Não acredito, tampouco, em manifestações como cortes de cabelo e vestuário para
se destacar. Em vez de ajudar, afastam os outros." Como líder, ele diz que sua
grande realização está em ajudar os funcionários a descobrir o seu potencial.
(DG)


REGINA AGUIAR, 54

"Estudar
foi a minha arma para vencer na carreira"

DA REPORTAGEM LOCAL

Regina Chacarias Aguiar, 54, diz que sempre traçou
metas ousadas para si. Observando o exemplo da mãe, que, solteira, a criou e
pagou uma escola particular para que tivesse boas condições de estudo, começou a
carreira atuando como auxiliar de contabilidade durante o dia enquanto cursava
administração de empresas à noite.

"Minha mãe queria sobretudo que eu tivesse uma
carreira e uma situação melhor", lembra. "Jamais me preocupei pensando se a
minha cor ia me atrapalhar. Só olhava para a frente. Determinação é algo que
todo profissional precisa ter, afinal dificuldades surgem no caminho de negros e
brancos."

Interessada em se aprofundar na área contábil, acabou
fazendo uma segunda faculdade. Depois, duas pós-graduações.

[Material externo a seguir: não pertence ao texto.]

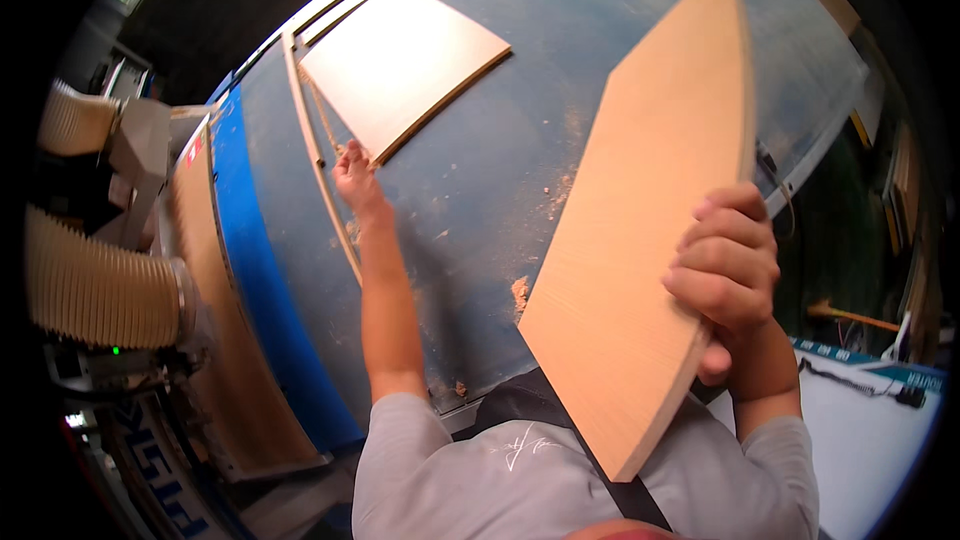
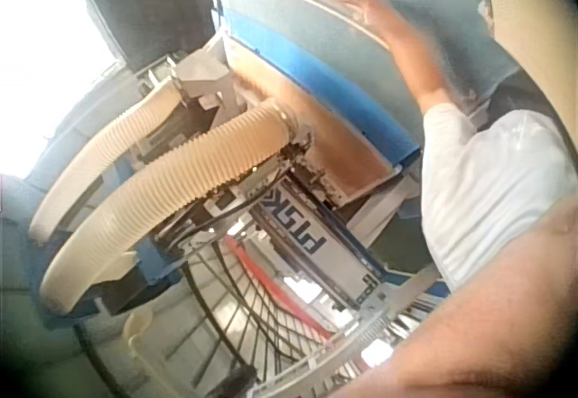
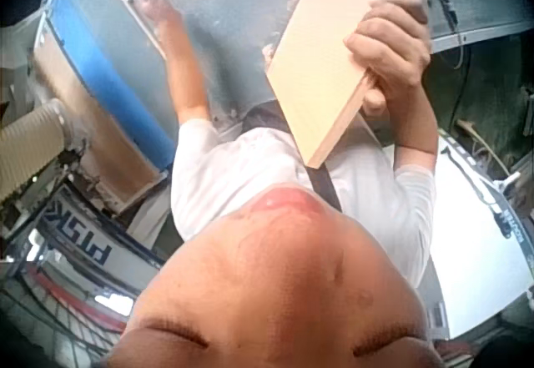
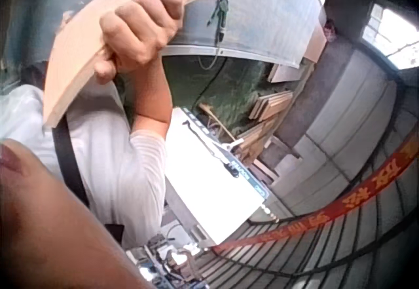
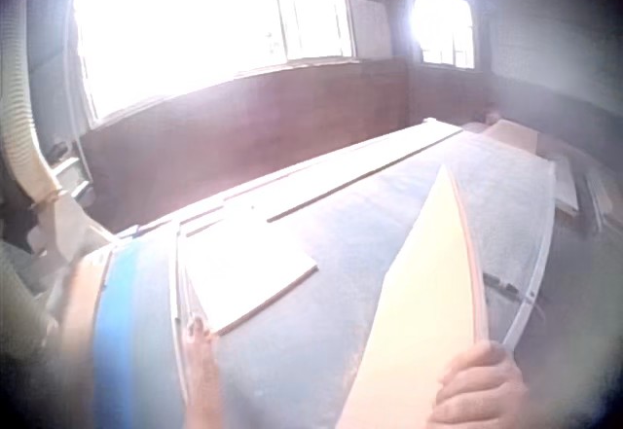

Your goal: The person picks up wood panels from a workbench, clears debris from the edges using a scraper and an air nozzle, and sands the edges with a block.

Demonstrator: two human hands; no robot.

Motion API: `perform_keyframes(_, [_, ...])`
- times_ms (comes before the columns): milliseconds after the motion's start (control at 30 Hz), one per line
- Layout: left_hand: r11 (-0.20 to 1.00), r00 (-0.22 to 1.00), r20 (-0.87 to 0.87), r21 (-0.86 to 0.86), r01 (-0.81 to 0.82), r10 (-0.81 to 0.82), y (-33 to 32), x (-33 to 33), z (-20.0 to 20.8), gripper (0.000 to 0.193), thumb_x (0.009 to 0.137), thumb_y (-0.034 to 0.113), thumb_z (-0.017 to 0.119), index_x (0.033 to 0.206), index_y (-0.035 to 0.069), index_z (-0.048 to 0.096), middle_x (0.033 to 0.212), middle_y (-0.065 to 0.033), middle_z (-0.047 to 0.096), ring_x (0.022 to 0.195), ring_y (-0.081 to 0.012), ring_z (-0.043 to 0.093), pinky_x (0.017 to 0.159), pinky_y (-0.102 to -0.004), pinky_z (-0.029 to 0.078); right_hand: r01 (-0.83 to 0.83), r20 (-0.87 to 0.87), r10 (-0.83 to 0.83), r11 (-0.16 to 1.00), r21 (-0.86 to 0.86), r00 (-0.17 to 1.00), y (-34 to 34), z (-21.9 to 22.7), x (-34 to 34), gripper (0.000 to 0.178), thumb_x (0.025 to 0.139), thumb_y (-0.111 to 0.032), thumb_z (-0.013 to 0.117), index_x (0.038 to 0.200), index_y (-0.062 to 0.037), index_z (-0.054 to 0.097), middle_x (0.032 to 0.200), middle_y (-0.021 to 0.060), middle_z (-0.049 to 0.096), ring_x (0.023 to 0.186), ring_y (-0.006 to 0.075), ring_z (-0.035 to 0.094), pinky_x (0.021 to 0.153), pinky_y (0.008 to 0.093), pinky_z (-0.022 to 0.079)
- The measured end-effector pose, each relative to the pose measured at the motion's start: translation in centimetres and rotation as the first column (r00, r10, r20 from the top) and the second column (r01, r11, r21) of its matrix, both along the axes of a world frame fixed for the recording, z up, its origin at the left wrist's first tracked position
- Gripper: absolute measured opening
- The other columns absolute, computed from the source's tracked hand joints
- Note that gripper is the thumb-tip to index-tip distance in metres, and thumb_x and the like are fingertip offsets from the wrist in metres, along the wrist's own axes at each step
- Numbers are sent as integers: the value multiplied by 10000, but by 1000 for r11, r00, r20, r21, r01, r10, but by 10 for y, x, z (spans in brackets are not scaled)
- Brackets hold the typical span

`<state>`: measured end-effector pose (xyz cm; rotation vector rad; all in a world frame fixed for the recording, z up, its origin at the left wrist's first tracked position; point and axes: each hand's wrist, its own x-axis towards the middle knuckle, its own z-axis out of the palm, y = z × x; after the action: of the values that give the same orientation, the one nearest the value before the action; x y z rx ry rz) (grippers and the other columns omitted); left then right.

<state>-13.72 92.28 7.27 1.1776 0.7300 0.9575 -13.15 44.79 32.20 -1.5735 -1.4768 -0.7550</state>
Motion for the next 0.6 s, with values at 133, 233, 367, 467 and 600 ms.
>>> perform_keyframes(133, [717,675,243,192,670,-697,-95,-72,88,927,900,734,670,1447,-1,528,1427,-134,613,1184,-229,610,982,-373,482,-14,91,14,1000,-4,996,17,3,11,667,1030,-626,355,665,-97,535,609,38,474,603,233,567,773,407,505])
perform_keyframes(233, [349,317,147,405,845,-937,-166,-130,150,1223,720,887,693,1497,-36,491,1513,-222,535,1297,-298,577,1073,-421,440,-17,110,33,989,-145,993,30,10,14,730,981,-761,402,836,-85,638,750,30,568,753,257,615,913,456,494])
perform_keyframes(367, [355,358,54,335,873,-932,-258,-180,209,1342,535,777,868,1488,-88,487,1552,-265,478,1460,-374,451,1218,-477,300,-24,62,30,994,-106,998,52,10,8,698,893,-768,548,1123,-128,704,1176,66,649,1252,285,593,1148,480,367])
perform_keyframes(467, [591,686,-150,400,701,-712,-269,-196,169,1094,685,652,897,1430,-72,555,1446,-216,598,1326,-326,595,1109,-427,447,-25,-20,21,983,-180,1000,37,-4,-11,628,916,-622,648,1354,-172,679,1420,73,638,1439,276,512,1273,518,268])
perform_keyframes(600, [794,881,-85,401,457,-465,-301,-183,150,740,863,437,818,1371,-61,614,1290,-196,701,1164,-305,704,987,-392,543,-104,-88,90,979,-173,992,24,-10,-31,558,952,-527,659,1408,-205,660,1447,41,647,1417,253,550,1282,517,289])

Em 1976, ela entrou para o Grupo Silvio Santos. Foi
galgando postos na empresa até chegar a diretora de recursos humanos, no ano
passado. "Minha primeira promoção ocorreu seis meses após ingressar na
companhia. Em três anos, era chefe de departamento."

Quando começou a lidar com remuneração dos
funcionários, benefícios, contratação e liderança, lá foi a executiva atrás de
cursos. "O conhecimento foi a minha arma para vencer. Ninguém pode se acomodar."

Apesar da trajetória bem-sucedida, a executiva não se
considera um "caso atípico". "Os negros estão conquistando posições de destaque.
Felizmente, cada vez mais conheço colegas no mesmo nível hierárquico. Observo
que, se tiver capacidade, o profissional consegue, sim, subir. Quem não gozou
das mesmas oportunidades dos brancos deve lutar pela sua vida e construir o seu
caminho."

São esses os valores que ela diz que passa para os
três filhos, de 26, 24 e 19 anos, repetindo o que a sua mãe fez.